Natalie Bergner is one of our summer interns at Ma’yan. This post is part of our series on women’s voices in popular media.
“Ugliness is confrontational in a way that is really kind of satisfying,” states Annie Clark in an interview with fellow female musician Merrille Garbus of tUne-yArDs.Clark, who is the Dallas-raised founder/vocalist/guitarist/co-producer and everything in-between of the highly acclaimed St. Vincent, embodies strength, courage and originality in her music. She embraces “ugliness” and rejects the typical “pretty-voice” of female artists. In the interview mentioned above, Clark expresses her frustration with the repetitive question: “What is it like to be a woman in the music industry?” For Clark, this is a belittling inquiry. But is it really unfair that she is asked this question over and over? Have we actually reached a point in which our society can look past gender and believe that Clark’s experiences as a woman don’t influence or change her existence as a musician?
Clark began playing guitar when she was twelve as a means of expressing herself in “a way that’s beautiful or really aggressive.” She is unorthodox in her compilation of musical styles and instruments. She uses vocal loops, multiplying her voice so that there is a symphony of Annie Clarks reverberating on her tracks. Not only does it seem like an act of feminism to use one’s voice as a means of self-assertion, but Clark’s lyrics also convey a certain amount of anger with the way in which women are treated, or the way in which women downplay their strengths in order to appease others.
Off her newest album, Strange Mercy, on the track “Cheerleader,” Clark writes about the American phenomenon of cheerleading, rejecting it for the ways in which it might misrepresent or mistreat girls. She sings:
I’ve played dumb
When I knew better
Tried so hard
Just to be clever
But I-I-I-I-I don’t wanna be your cheerleader no more
But I-I-I-I-I don’t wanna be your cheerleader no more
Although this is only one interpretation of Clark’s lyrics, she does grapple with the ways in which girls often find themselves suppressing their personalities and intelligence in order to fit in. She conveys a sense of frustration with herself for having “played dumb when [she] knew better,” for not having been honest about her character and opinions. Through a feminist lens, Clark is figuratively asserting her power over this American phenomenon, cheerleading, in which young women falsify their individuality to please others.
The music video for “Cheerleader” illustrates the objectification of women. The video begins with a simple close up of Clark’s face as she sings. At the chorus the camera zooms out and we experience the gallery space in which Clark resides, being observed by a room full of people. She is giant in the small white cube of the gallery; she is a statue attached to ropes, which three men pull in order to make her stand.
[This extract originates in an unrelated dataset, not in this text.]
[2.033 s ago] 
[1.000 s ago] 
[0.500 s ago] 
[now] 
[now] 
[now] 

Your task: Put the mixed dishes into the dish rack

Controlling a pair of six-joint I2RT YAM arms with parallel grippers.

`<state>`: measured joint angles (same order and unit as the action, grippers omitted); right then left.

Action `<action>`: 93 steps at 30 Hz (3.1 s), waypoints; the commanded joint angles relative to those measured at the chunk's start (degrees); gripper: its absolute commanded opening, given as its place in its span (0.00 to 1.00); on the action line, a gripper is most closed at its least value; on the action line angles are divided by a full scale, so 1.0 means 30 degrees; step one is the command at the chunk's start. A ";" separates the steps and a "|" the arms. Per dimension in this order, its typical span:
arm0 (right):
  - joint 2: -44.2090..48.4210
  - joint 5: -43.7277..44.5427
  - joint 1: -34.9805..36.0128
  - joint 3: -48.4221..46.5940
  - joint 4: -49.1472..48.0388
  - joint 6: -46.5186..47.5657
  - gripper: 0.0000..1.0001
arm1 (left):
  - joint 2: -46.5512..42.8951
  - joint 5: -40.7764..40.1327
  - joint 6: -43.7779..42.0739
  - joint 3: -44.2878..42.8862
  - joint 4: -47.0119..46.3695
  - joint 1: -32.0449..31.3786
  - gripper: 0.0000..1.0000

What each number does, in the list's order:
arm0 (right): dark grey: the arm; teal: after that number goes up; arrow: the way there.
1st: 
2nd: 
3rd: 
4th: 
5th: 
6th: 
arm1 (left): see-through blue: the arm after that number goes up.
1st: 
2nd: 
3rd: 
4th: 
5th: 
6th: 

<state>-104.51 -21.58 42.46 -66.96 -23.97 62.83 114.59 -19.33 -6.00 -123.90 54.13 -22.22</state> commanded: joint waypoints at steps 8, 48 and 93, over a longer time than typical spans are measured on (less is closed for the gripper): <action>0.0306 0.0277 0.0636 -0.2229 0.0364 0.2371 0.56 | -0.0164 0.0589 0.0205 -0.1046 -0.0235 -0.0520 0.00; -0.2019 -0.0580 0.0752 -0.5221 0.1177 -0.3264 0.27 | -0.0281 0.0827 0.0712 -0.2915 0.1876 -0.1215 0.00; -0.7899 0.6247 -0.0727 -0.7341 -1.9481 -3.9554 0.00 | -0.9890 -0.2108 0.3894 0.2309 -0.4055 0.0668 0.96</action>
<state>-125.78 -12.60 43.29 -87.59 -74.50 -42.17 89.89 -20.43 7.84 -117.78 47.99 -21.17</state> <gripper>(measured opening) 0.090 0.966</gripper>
Clark symbolically represents the way in which women are perceived, as objects to be looked at, objects that must be perfected like a sculpted statue.
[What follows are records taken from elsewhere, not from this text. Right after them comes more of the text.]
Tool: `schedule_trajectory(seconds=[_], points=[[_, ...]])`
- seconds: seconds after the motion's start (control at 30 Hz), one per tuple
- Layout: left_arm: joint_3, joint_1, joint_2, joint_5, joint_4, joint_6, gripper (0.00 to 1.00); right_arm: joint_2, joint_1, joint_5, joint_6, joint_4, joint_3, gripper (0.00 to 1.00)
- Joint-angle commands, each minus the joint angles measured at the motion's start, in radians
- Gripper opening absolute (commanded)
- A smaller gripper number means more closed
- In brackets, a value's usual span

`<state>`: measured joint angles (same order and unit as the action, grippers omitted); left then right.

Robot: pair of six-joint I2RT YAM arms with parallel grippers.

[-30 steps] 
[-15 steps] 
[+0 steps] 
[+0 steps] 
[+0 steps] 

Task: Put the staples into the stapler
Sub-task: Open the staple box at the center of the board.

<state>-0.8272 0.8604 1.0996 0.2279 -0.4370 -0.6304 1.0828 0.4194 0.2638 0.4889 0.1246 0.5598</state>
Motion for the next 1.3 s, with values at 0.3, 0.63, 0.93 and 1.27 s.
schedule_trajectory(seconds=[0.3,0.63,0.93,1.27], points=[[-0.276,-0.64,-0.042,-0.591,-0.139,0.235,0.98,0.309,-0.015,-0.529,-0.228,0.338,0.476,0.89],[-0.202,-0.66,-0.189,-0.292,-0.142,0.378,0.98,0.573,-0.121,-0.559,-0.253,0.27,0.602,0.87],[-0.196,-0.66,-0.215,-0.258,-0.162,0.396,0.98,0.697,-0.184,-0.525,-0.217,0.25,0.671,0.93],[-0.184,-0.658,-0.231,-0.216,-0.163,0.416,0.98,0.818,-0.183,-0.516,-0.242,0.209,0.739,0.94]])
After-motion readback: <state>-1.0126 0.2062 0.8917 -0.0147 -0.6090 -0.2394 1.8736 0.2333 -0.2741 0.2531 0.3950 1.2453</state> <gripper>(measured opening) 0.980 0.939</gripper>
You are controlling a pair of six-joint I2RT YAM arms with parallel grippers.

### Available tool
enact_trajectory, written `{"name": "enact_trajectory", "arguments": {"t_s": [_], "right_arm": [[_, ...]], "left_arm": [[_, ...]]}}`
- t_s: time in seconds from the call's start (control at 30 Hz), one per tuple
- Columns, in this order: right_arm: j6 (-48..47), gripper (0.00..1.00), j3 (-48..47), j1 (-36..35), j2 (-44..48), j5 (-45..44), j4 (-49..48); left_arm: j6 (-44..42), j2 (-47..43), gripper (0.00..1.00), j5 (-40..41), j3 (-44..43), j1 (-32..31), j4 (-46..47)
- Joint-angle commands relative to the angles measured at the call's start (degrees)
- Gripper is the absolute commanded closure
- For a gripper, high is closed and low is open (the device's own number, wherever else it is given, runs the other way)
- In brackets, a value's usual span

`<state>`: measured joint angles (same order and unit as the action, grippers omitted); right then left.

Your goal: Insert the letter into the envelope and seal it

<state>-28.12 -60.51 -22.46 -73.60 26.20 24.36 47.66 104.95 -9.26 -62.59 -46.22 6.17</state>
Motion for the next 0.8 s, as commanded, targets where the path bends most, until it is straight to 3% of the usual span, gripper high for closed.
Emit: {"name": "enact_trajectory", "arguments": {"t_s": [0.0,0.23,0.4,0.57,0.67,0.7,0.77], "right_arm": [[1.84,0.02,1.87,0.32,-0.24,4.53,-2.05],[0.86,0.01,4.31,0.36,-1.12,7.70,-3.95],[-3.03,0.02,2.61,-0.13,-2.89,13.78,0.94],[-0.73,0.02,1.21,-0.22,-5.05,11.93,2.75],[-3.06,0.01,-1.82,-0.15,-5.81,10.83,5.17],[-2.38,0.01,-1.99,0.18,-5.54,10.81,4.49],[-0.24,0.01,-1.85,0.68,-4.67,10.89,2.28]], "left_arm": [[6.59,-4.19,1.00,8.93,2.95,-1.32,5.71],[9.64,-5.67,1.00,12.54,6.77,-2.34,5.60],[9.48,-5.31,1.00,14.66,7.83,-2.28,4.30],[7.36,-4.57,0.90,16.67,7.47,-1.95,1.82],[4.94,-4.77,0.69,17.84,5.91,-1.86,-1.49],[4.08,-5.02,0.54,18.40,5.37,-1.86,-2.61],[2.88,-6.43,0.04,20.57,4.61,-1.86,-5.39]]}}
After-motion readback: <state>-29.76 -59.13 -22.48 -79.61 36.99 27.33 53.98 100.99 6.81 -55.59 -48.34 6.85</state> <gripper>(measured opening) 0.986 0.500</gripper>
Although I see both her music and more specifically this song as an expression of feminism, how can I reconcile my perception of Clark as a feminist with her view of how gender shapes her music and her experiences in the music industry? For Clark, the only difference between her experience and a man’s is that “men are never asked: what’s it like to be a guy in rock and roll?” “Even asking [the question] is like saying: you poor thing, what’s it like?” Ideally, an interviewer would never have to pose such a question because it would be irrelevant, but as it stands women are still the exception in the world of rock and roll. So how do we discuss gender and feminism in a way that isn’t condescending or offensive? I’m not offering a solution to the problem, and although I am not in Clark’s shoes and have not had her experiences, I don’t believe that we can stop asking the question just yet. If we ignore the question then we ignore a fundamental issue which is that there are still less female rock-and-roll artists than there are male; and to bring this discussion to a larger scale, most powerful jobs still seat more men than women. By discussing our experiences as women we hope to incite societal change.Yet, simply because Clark is irritated by this inquiry does not mean she isn’t a feminist or has perceived sexism inaccurately. That my belief differs from hers does not abate her opinions.
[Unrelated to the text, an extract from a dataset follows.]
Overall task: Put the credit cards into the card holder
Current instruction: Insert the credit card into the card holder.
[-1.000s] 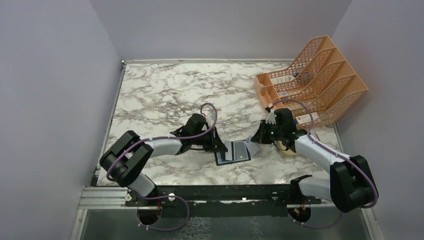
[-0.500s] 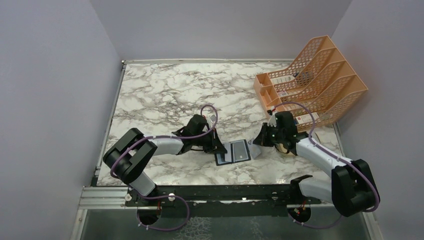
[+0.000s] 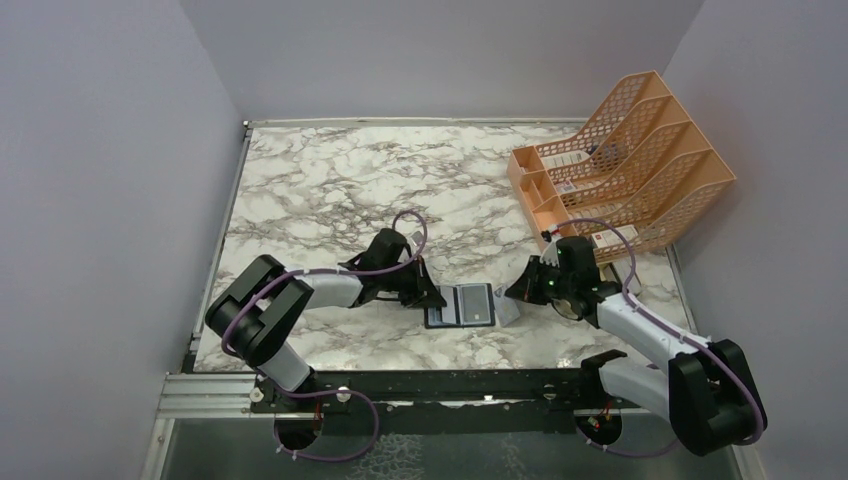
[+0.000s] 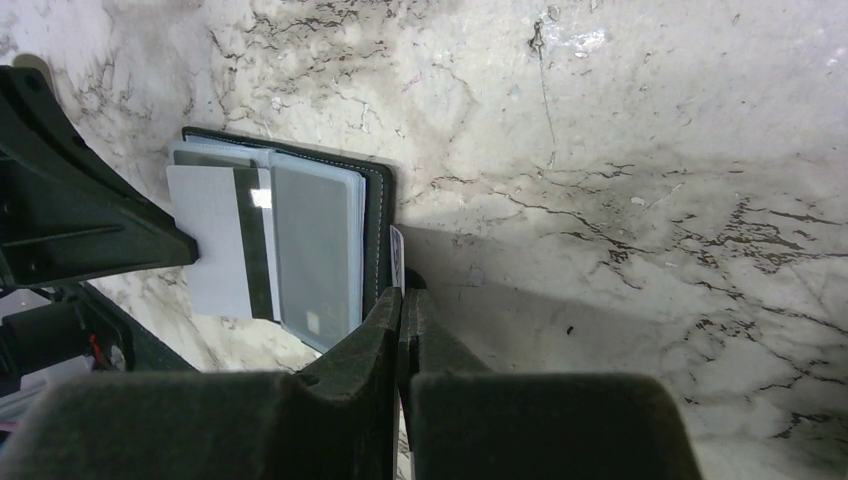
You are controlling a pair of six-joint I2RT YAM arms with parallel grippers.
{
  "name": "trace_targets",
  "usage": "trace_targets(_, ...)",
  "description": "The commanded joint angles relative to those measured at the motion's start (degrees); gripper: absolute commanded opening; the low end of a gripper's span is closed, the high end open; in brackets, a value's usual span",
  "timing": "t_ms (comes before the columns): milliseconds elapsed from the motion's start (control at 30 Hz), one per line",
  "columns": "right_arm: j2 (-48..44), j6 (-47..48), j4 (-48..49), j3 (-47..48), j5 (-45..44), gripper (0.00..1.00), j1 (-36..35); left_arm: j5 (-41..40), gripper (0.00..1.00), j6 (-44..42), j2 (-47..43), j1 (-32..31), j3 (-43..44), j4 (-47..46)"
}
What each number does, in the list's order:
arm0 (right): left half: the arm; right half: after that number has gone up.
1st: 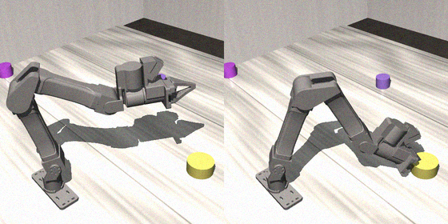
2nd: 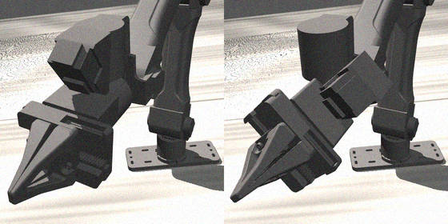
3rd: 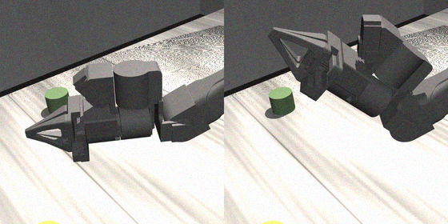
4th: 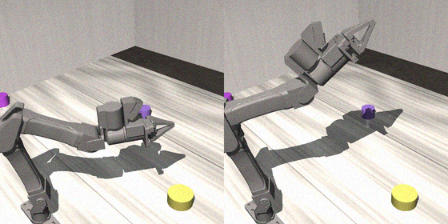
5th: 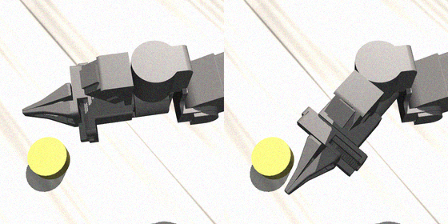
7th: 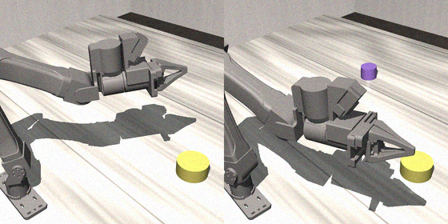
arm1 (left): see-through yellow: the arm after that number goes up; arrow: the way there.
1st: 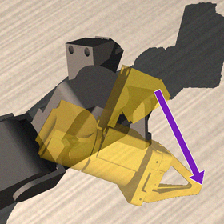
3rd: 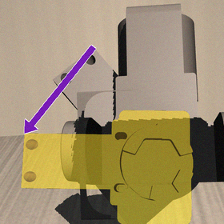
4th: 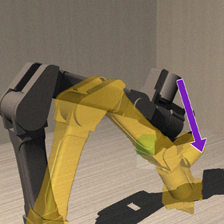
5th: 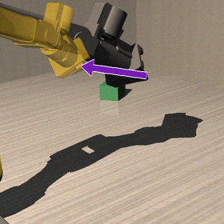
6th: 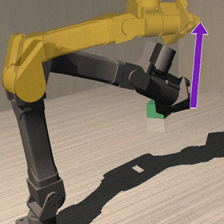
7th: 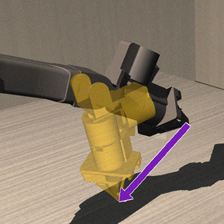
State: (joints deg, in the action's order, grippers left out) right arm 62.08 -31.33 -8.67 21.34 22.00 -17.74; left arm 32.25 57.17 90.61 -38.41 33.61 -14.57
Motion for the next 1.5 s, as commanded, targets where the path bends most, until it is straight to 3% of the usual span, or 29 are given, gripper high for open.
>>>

Outspoken in the face of pressures towards perfection and vocal about her unique musical choices, Clark captures some of the feminist qualities that we think about here at Ma’yan. As the new intern I chose this topic for my first blog post because it seemed relevant to the subject for the upcoming Research Training Internship program which will address critical questions such as: “who is the perfect girl and what does a girl have to do to be like her? What are the secrets to her success? What happens when girls try to live up to these expectations?” In interviews, Clark often speaks about her aggression and feelings of alienation in her youth. By rejecting perfectionism, something many girls struggle with, especially in their teens, Clark carves her own path. She doesn’t sound like a trained vocalist, singing in a melodic harmonious manner. She sings from a place a raw emotion, making herself vulnerable with vocal imperfections. Because of her openness and strength I see Clark as a powerful female figure, a role model for aspiring musicians and a role model for teen girls. In Clark’s words, the “thing that keeps [her] going” is the ability of her music to “weave its way into [kids] lives” that it “can be a voice for something that they [can’t] necessarily express yet.”